On the Ground in Asia: Keiko Tamai

September 18, 2008 — Japan Program Director

In a career spanning three continents and covering the fields of agricultural science, journalism, and international development, an overheard subway conversation turned out to be a highlight. Keiko Tamai, The Asia Foundation’s Japan Program Director, heard two women talk on the subway about the fact that human trafficking is an issue in Japan, and it confirmed that all of her work was achieving real results.

“Listening to them talk, I was almost in tears,” Tamai says. “I was so happy that our efforts in increasing awareness were actually making a bit of difference in ordinary life in Japan.”

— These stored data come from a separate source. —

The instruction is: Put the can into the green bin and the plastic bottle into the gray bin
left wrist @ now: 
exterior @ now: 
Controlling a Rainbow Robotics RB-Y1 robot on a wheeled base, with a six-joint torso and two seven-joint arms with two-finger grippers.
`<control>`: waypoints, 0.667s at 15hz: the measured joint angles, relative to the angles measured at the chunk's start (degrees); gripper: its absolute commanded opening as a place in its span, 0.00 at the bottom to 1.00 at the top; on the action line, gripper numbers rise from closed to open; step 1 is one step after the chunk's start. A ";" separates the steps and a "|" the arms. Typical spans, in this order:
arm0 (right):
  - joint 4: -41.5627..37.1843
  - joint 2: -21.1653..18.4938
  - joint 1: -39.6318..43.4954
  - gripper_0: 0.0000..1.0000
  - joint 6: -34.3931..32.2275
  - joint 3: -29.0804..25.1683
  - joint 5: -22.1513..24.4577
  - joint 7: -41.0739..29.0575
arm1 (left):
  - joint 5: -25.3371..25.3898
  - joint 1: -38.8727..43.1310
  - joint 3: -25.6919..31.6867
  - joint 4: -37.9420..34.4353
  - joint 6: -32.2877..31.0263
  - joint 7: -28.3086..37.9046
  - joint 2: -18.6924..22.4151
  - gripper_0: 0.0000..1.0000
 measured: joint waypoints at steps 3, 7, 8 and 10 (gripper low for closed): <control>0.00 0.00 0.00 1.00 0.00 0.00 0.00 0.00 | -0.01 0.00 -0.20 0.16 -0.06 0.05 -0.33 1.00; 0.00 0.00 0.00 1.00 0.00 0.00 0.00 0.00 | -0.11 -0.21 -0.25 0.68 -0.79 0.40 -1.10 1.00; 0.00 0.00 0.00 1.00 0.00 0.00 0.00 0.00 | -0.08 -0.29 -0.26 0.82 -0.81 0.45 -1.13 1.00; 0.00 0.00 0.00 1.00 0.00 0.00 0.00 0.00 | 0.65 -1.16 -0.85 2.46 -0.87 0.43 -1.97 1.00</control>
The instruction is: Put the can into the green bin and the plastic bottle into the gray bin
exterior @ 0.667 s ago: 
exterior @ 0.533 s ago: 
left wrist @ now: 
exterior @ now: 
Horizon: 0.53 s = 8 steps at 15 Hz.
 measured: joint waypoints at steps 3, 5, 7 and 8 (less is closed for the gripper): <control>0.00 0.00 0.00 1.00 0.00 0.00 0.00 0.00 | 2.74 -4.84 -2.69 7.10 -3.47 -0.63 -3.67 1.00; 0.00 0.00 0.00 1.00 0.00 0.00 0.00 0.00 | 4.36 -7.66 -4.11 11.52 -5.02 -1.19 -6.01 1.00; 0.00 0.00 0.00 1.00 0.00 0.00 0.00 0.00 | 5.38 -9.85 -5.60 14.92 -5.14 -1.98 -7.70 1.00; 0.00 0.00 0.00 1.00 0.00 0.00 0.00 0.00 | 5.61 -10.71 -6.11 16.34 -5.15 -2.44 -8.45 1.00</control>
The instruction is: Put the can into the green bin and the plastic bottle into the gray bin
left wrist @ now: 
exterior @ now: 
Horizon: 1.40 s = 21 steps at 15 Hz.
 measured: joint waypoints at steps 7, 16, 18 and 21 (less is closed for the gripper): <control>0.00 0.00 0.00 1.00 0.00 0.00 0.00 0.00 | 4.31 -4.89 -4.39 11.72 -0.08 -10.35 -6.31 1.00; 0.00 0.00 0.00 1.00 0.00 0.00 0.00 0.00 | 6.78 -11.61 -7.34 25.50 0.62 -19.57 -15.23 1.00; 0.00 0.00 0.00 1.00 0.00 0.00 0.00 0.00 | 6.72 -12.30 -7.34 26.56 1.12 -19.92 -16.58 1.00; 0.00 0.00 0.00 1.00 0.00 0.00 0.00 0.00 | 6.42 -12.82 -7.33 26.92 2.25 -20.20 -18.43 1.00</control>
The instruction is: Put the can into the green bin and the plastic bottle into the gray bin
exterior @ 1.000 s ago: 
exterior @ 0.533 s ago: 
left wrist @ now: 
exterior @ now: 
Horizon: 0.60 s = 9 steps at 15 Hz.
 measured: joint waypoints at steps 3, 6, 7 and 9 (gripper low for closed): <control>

Tamai joined The Asia Foundation staff in 2002. Despite an educational background in agricultural science, she was drawn to journalism, eventually working for the Tokyo Bureau of the New York Times. She sees a strong connection between scientific research and reporting, in which curiosity is the first step, followed by investigation and conclusion.

She first learned of The Asia Foundation while at the New York Times, and quickly targeted trafficking in persons (TIP) as a vital issue in Japan. From her work in the Philippines in the late 1990′s, Tamai was familiar with the linkage between migrant workers and TIP.

She worked to raise the visibility of the issue in Japan, meeting with individual journalists, and creating partnerships with stakeholders including police, lawmakers, and other NGOs. As a result, she organized the first cross-sector symposium about TIP within Japan. Building on these accomplishments, Tamai and The Asia Foundation are now focused on seeking Japanese support to prevent trafficking, provide options for potential victims, and offer support services in source countries in developing parts of Asia.

In addition to her work in Asia, Tamai lived on a South Dakota Indian Reservation, reporting about life there while working as a journalist in the early 1990s. She also spent a year in England.

“It is truly a fulfilling moment when you see the actual outcomes of the impact you’ve made on society with the projects you’ve designed and managed,” says Tamai.